[ACTION ITEM]: Please return the listing exactly as it stands, skipping any pictures.

[SUPPLIED MATERIAL]:
------------------------------
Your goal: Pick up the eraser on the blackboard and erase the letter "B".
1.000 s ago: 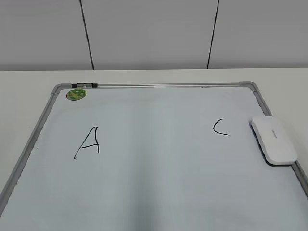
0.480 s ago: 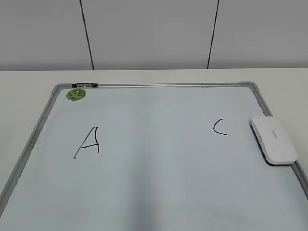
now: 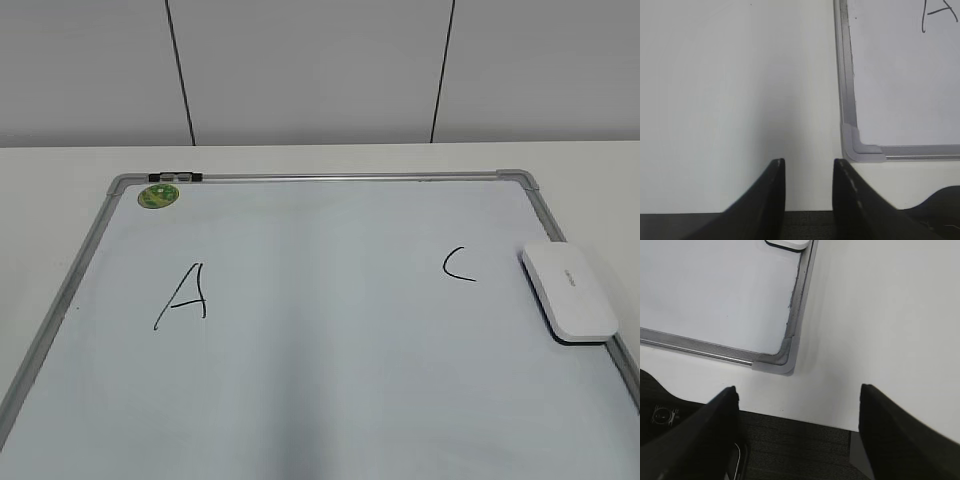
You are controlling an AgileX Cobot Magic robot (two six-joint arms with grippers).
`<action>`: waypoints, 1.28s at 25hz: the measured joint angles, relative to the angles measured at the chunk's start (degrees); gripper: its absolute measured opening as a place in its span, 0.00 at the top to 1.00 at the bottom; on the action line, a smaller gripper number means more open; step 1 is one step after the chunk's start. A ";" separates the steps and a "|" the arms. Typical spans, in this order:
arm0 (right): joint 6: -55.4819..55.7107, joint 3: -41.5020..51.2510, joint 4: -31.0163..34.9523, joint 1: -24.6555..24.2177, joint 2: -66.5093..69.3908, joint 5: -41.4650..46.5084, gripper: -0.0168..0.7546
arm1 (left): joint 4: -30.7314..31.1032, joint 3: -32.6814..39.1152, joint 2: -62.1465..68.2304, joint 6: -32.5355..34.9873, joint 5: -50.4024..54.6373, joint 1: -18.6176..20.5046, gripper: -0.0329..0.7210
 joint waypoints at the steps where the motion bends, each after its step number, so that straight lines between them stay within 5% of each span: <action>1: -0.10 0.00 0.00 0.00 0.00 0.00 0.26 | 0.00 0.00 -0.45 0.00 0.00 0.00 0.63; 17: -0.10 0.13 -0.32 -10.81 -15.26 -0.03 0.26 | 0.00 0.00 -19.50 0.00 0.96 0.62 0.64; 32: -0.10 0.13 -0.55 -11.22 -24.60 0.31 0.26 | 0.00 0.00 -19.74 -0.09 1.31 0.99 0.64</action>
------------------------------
[PROBLEM SOLUTION]:
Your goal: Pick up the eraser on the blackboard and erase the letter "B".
1.000 s ago: 
0.480 s ago: 
now: 
You are controlling an AgileX Cobot Magic robot (two six-joint arms with grippers).
`<action>`: waypoints, 1.28s at 25hz: the measured joint angles, relative to the angles measured at the chunk's start (degrees); gripper: its absolute measured opening as a place in its span, 0.00 at the top to 1.00 at the bottom; on the action line, a smaller gripper number means more open; step 1 is one step after the chunk's start. A ";" separates the steps and a "|" the arms. Typical spans, in this order:
arm0 (right): joint 6: -55.4819..55.7107, joint 3: -41.5020..51.2510, joint 4: -31.0163..34.9523, joint 1: -24.6555..24.2177, joint 2: -66.5093..69.3908, joint 5: -41.4650..46.5084, gripper: -0.0168..0.7546
arm1 (left): joint 4: -30.7314..31.1032, joint 3: -32.6814..39.1152, joint 2: -62.1465..68.2304, joint 6: -32.5355..34.9873, joint 5: -50.4024..54.6373, joint 1: -18.6176..20.5046, gripper: -0.0329..0.7210
 joint waypoints at the steps where the motion bends, each after its step number, so that straight lines between them stay within 5% of each span: <action>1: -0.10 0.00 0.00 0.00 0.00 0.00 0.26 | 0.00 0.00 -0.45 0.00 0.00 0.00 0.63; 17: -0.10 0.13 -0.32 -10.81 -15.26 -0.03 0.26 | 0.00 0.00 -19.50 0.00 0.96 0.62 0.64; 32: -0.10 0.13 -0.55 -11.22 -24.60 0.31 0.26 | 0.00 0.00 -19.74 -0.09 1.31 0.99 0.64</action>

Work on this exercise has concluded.